Tuesday, July 21, 2009

Letting go...

I have this problem. You can ask my husband. I have a hard time letting go of things... whether it's letting go of the point (his favorite thing: I just can't stop explaining why he was "wrong" during an argument), letting go of control, or letting go of people.
That saying about people coming in and out of your life? The one everyone emailed around a few years back? I think it's a lovely thought, and apply it beautifully to people who have left in disagreeable circumstances or who were, from the very beginning, known to be a transient person in my life. I always think, "Hm. That was a lesson learned." Or in the case of those people I knew would only be in my life for the weekend or party or whatever circumstance, "That was fun!"
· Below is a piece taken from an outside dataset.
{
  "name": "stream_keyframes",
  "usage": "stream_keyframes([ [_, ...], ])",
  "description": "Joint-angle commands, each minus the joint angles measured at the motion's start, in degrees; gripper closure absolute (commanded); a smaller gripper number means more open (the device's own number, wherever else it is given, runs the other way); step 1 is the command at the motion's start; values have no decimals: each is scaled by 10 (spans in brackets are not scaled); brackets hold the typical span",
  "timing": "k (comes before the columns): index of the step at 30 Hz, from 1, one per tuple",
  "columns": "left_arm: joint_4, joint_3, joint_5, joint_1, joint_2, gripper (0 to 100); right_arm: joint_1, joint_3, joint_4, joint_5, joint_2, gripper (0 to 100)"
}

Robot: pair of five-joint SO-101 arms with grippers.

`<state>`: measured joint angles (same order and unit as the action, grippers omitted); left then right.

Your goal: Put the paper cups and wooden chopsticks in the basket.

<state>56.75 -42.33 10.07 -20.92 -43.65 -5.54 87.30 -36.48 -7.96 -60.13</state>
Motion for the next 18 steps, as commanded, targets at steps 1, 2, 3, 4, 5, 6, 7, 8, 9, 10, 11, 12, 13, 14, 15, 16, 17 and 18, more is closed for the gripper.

It's the people who call themselves "friend" I just can't let go. Not in a stalkerish, crazy, hunt them down kind of way. Just in a I feel so sad because he/she/they no longer cherish our friendship as a here and now kind of thing but have moved past it and consider it a fond memory. (Or so I hope!) Nothing went wrong. There were no harsh words, hurt feelings, betrayals or other dramas. They just stopped caring to know me in the present. They moved on with their lives while I hold them close and think we are still friends and wonder, hurt, why they no longer want to chat or care what's going on in my life. Rather than being the person I talk to on a daily basis, the person I know everything about, these lost loves are Christmas card recipients, FB and MySpace "friends"... We say we should "totally get together when you're in town" but never do.
Is it some psychological issue that makes me cling to that memory? That makes me wish we were as close as we once were? That just can't let go and move on? I mean, it's not as if I don't have any other friends. And we don't live close to one another... So why am I so determined to never let them get too far away? Why am I so hurt by their ambivilance? Isn't it just part of life that we move on, make new friends, remember old friends fondly, etc etc?
I'm tired of being sad about people who've chosen to disregard a friendship. It's not difficult, especially in the age of FB and email, to keep a friendship alive, to update one another on our day to day goings on. If they wanted to, they would and could still be my friend in nearly everyway as before. Guess I'll just have to figure out how to let go and stop being sad about it.